FdI vuole prima l'ok al presidenzialismo e la legge speciale per Roma Capitale


Le imminenti elezioni regionali in Lombardia hanno fatto rilanciare a Matteo Salvini il progetto dell'autonomia regionale differenziata con il grande lavoro portato avanti dal ministro Roberto Calderoli. Ma, come ha spiegato Gianfranco Fini, il federalismo leghista rischia di essere la vera grana per il governo Meloni. Il Carroccio spinge per arrivare al via libera finale entro la fine dell'anno, anche per dare un segnale importante all'opposizione interna, a quel "Comitato Nord" che si ispira a Umberto Bossi e che critica la nuova Lega nazionale. Ma la strada è lunga e in salita.
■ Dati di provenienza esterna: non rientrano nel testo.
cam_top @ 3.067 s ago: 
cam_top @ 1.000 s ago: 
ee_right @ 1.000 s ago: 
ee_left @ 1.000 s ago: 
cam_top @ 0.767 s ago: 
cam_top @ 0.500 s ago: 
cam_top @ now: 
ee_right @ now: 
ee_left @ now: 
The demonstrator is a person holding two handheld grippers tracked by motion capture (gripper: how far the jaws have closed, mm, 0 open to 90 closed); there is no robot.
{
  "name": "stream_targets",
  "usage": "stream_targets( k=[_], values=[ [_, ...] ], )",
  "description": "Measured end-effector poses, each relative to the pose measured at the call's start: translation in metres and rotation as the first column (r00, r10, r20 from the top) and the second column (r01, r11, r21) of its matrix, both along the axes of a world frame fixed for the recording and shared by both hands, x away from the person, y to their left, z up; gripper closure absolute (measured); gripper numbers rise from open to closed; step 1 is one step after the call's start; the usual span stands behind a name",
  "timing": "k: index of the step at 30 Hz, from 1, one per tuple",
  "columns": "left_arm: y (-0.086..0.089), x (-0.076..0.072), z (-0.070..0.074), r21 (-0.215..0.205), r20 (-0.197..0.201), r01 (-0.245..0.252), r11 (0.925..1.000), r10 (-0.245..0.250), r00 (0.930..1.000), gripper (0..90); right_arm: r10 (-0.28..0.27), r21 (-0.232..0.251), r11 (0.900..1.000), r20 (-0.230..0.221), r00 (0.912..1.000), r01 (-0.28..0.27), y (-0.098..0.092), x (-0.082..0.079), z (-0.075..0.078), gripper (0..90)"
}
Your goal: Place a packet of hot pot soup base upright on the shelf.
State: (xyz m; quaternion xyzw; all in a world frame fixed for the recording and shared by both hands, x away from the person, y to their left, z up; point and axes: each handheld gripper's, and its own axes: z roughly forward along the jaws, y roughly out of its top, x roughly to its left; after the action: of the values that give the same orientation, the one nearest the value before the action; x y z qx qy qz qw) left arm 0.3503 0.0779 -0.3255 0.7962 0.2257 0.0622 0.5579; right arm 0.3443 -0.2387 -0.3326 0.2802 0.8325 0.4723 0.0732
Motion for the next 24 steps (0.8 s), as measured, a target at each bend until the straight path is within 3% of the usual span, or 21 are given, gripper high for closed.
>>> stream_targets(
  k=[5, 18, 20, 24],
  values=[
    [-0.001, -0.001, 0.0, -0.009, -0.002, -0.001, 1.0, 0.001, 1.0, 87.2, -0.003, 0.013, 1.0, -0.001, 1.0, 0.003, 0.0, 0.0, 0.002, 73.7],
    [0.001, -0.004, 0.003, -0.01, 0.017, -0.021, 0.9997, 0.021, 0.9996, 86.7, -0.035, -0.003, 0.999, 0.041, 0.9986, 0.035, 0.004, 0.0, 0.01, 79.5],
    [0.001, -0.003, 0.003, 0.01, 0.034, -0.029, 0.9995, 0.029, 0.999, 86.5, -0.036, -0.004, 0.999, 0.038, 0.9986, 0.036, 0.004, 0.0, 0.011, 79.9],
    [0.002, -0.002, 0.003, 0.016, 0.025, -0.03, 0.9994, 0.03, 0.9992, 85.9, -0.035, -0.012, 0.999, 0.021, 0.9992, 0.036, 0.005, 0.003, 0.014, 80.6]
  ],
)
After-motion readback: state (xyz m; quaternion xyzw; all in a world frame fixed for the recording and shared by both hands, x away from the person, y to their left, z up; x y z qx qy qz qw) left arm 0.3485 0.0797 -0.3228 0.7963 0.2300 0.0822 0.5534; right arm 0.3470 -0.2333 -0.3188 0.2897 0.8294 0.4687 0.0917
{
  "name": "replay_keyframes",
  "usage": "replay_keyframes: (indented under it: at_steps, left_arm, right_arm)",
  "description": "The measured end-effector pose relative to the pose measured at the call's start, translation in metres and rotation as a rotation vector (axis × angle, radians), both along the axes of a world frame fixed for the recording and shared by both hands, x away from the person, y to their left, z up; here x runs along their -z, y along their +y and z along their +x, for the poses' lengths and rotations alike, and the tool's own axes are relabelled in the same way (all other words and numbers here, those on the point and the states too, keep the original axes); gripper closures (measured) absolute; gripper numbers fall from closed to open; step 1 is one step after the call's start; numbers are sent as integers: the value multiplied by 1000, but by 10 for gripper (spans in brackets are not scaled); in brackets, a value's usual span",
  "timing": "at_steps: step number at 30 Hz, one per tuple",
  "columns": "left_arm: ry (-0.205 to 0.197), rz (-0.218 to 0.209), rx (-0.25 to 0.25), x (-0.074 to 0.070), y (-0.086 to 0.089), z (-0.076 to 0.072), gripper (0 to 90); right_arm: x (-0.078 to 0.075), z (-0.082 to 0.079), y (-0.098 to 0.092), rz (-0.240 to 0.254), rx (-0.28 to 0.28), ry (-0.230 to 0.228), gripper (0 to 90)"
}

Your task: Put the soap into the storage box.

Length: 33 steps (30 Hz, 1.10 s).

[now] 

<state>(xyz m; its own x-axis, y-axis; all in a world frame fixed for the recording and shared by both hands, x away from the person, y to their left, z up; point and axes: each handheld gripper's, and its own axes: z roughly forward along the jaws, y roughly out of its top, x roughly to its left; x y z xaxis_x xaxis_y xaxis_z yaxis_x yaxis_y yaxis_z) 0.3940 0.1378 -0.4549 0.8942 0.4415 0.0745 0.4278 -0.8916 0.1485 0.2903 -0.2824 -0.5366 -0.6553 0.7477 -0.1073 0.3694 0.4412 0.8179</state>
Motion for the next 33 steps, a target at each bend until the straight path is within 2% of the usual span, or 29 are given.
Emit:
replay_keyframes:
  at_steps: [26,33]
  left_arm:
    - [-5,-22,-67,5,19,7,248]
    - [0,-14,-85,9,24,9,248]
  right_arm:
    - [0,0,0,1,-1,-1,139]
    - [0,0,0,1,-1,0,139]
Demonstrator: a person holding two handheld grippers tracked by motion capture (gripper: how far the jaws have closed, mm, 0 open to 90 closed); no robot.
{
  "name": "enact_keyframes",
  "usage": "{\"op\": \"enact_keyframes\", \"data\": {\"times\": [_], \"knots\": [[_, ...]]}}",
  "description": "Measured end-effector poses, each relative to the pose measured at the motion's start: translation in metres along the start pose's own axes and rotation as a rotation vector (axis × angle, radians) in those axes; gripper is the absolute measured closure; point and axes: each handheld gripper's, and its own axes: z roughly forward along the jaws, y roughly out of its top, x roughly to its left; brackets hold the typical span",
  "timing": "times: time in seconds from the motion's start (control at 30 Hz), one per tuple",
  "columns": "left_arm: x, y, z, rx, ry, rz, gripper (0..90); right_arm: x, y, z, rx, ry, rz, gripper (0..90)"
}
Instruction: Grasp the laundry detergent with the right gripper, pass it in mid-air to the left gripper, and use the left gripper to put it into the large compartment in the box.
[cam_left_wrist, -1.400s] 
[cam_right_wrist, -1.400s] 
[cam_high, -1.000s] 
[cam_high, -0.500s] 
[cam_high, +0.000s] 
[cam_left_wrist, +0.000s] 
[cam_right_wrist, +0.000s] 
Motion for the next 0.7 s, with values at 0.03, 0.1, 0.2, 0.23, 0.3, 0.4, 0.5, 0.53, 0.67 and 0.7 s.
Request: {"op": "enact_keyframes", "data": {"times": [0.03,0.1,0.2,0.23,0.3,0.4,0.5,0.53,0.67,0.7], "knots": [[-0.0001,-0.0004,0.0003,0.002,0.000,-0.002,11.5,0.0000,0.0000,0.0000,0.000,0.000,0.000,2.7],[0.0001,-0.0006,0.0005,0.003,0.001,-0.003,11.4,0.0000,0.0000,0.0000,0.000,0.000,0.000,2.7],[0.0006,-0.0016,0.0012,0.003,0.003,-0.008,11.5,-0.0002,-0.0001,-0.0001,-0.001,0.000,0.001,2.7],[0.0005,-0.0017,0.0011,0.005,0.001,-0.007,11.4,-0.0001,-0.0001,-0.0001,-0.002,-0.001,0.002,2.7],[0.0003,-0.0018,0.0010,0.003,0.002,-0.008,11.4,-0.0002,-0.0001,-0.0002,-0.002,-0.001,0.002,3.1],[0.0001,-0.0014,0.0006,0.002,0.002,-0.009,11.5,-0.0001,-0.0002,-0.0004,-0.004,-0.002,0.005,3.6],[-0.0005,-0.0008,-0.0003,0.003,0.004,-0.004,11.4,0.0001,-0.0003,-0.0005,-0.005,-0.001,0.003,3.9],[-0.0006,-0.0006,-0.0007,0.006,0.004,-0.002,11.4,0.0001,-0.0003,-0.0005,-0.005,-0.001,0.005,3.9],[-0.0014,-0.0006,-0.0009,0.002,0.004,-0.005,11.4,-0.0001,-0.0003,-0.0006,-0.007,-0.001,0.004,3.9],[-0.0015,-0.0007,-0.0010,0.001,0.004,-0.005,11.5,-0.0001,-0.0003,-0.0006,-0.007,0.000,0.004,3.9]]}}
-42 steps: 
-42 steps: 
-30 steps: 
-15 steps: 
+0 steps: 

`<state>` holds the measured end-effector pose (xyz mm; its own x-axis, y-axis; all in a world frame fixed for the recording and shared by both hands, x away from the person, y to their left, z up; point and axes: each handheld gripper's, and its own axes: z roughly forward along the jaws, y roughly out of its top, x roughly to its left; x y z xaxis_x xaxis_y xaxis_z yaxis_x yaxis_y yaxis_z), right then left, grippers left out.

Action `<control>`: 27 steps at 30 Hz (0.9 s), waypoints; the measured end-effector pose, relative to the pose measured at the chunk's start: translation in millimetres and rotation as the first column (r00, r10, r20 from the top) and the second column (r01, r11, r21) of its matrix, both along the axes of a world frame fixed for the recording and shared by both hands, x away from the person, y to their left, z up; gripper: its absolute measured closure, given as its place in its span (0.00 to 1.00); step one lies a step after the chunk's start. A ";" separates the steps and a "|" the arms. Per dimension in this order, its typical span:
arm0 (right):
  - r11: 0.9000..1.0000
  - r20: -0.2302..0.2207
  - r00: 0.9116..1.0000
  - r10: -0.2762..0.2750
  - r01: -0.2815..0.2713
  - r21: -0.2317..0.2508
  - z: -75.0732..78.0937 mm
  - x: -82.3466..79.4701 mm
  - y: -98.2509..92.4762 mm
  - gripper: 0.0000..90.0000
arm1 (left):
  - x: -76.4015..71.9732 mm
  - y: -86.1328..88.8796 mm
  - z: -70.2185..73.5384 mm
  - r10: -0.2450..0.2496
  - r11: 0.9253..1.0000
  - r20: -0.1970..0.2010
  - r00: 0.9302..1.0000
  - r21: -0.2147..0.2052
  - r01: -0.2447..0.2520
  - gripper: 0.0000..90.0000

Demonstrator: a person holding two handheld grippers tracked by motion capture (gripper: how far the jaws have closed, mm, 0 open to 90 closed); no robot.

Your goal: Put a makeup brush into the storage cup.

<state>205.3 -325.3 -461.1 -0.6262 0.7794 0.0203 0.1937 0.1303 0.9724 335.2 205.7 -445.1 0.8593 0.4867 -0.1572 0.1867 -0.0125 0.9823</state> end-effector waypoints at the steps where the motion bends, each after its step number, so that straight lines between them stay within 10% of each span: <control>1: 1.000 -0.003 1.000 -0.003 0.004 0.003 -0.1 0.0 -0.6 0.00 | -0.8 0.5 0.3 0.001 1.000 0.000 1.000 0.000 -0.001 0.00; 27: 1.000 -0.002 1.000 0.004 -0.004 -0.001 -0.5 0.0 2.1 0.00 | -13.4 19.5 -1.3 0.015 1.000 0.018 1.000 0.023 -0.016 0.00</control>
Non solo Fratelli d'Italia, ma anche Forza Italia parla di "cautela" e di paletti da mettere al piano scritto da Calderoli. Fonti qualfiicate di FdI spiegano ad Affaritaliani.it che "non c'è alcuna fretta, l'orizzonte è quello dell'intera legislatura". Parole ben diverse dall'obiettivo entro fine 2023. In particolare, prima di dare l'ok finale all'autonomia regionale i partiti di Meloni e Berlusconi vogliono che l'approvazione almeno in un ramo del Parlamento della riforma costituzionale sul presidenzialismo (almeno come segnale per rassicurare il proprio elettorato del Centro-Sud) e soprattutto il via libera alla legge speciale per Roma Capitale, quella che garantisce alla città eterna poteri particolari sul modello delle grandi capitali europee (Madrid e Berlino in testa).

Un braccio di ferro, insomma, che rischia di esplodere nei prossimi mesi, anche perché il tema dei fondi, quindi quello dell'autonomia finanziaria delle singole regioni che accompagna quella sulle materie da decentrare, rischia di essere il cuore della battaglia nel Centrodestra. Non solo. Le opposizioni sono fronte, in Ala e nel Pase, a dare battaglia e a insinuarsi nelle differenze che esistono all'interno della maggioranza. Salvini, impegnatissimo al ministero dei Trasporti e delle Infrastrutture, non può arretrare e deve necessariamente ascoltare la sua Lega, ovvero la storica Lega del Nord e in partcolare del Veneto di Luca Zaia (e i dati del 25 settembre dimostrano il malessere degli ex padani). Ma dovrà fare i conti con i paletti di Forza Italia e soprattutto di Fratelli d'Italia: aspettare il presidenzialismo, almeno il primo via libera, e la legge su Roma Capitale. E così, assicurano da FdI, l'autonomia slitterà "sicuramente al 2024, almeno...".